Work request :: Please tally the lines in the data below that include the string "camera", and reply with only the total.

[Raw data]

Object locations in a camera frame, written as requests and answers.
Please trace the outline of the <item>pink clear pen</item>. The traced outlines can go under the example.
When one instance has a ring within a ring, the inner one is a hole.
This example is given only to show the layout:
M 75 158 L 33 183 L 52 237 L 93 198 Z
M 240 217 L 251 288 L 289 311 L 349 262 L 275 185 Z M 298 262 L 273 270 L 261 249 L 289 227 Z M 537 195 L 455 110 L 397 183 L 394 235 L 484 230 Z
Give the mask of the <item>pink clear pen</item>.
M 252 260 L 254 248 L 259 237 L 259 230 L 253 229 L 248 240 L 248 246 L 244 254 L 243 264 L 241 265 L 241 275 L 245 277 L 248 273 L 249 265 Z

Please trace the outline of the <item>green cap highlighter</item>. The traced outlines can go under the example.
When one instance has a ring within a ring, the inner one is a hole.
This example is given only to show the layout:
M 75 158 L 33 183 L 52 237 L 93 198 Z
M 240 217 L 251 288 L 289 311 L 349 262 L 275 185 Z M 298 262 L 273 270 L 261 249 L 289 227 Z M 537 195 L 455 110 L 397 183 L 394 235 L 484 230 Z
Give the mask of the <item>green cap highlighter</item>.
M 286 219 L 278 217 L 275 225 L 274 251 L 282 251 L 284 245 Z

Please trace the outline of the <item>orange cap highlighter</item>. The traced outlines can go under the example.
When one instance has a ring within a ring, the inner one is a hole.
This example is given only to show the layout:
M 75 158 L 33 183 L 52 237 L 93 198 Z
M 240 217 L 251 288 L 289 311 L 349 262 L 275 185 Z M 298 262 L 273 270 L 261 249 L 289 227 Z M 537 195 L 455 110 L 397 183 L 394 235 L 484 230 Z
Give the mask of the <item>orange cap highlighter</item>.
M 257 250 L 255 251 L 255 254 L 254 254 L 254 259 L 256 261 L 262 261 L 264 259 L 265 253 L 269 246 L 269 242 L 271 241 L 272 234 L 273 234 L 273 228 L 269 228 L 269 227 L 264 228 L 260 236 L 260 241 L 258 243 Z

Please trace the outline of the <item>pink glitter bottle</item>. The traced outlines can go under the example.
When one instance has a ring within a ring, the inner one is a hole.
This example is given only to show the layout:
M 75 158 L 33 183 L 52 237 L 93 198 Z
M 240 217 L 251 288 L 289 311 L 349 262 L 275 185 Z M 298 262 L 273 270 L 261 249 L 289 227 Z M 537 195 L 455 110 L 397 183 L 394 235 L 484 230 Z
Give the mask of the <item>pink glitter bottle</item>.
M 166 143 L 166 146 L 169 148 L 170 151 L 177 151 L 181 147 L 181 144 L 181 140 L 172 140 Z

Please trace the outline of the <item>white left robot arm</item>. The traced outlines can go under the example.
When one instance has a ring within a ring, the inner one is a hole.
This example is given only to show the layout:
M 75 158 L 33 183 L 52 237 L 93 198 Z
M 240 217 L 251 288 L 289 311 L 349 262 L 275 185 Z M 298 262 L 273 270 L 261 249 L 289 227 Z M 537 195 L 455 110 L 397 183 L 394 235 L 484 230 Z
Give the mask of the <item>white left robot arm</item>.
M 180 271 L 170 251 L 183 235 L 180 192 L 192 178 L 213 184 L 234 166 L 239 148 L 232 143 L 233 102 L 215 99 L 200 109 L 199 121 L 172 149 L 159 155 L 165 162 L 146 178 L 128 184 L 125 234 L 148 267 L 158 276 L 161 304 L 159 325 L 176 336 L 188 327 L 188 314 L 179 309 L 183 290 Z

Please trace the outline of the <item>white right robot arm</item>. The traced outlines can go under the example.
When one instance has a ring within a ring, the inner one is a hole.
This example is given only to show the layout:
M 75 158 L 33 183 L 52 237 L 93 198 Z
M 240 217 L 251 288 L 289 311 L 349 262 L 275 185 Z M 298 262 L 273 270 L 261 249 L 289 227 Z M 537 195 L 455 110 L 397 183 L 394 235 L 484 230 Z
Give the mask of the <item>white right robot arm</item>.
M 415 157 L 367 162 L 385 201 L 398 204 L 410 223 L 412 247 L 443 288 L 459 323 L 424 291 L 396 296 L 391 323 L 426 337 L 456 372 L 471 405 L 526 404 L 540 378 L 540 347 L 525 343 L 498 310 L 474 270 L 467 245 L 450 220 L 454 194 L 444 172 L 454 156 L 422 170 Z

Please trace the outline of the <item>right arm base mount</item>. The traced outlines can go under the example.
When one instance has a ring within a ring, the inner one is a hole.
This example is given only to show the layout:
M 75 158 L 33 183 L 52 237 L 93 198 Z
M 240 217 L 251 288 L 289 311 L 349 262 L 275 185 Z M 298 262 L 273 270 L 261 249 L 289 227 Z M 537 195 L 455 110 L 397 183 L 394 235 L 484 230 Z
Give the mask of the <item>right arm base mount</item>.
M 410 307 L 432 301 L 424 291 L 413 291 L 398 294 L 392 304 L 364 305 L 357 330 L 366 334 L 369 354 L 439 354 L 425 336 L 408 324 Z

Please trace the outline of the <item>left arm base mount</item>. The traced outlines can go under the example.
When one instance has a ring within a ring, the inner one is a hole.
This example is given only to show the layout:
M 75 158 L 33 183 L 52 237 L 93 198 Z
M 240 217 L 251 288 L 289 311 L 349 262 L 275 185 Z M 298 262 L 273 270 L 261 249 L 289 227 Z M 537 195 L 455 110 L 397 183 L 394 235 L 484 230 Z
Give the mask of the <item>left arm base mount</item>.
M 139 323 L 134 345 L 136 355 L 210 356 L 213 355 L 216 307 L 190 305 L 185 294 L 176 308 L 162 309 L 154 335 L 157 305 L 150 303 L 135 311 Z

[/Raw data]
[Raw data]

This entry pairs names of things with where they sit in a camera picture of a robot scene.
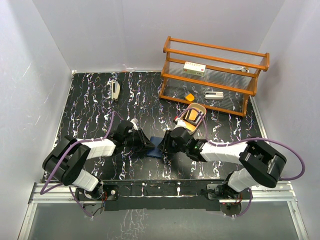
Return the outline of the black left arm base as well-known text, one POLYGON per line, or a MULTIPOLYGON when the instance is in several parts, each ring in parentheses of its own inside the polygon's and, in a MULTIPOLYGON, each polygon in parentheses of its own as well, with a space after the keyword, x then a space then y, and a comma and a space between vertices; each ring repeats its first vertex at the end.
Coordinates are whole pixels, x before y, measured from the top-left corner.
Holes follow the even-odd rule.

[/Raw data]

Reply :: 2